Input data →
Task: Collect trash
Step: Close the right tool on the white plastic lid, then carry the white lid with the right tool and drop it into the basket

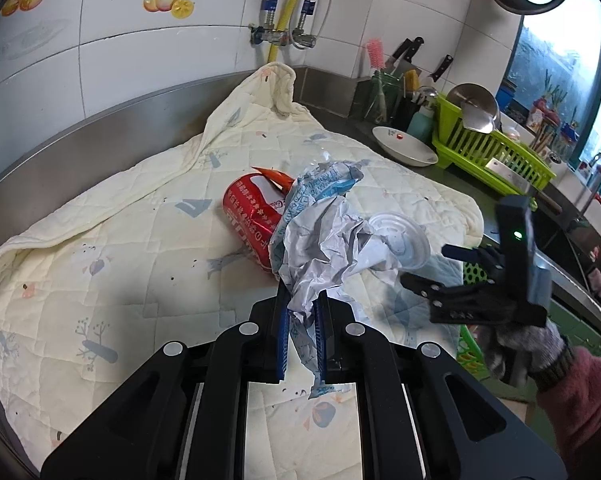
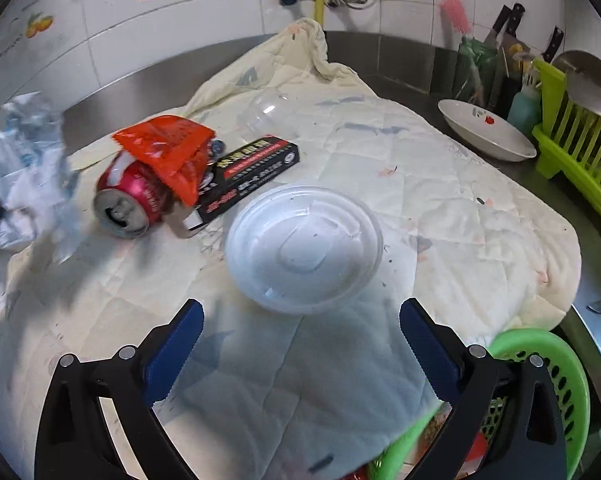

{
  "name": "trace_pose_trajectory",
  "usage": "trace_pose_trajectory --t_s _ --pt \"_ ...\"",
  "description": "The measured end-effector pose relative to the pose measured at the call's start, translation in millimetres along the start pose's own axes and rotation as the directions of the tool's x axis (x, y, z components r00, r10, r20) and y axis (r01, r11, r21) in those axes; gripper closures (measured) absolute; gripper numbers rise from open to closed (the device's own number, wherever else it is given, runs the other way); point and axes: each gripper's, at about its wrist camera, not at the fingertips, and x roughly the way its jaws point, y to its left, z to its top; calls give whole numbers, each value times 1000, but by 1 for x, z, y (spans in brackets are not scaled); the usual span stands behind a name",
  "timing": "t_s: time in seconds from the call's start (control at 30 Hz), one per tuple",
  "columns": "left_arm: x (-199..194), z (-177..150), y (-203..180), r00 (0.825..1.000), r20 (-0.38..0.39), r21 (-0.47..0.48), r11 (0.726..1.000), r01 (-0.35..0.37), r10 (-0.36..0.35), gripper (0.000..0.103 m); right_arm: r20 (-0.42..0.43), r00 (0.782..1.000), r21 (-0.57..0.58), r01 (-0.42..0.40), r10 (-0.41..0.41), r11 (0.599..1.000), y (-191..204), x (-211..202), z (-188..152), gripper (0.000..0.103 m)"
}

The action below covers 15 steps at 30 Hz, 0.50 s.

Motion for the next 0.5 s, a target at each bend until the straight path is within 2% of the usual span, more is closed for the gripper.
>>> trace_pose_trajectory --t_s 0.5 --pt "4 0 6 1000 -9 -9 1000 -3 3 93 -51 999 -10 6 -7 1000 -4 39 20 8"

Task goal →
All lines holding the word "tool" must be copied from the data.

The completed task →
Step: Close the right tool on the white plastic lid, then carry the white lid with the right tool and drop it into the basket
  "description": "The measured end-effector pose relative to the pose measured at the call's start, translation in millimetres along the start pose's own axes and rotation as the directions of the tool's x axis (x, y, z components r00, r10, r20) and y axis (r01, r11, r21) in those axes; gripper closures (measured) absolute; gripper numbers rise from open to closed (the device's own number, wherever else it is given, runs the other way); point and axes: each gripper's, at about its wrist camera, not at the fingertips, and x roughly the way its jaws point, y to its left, z to its top; calls give whole numbers, each value times 1000, but by 1 for x, z, y (spans in brackets are not scaled); the usual span stands behind a name",

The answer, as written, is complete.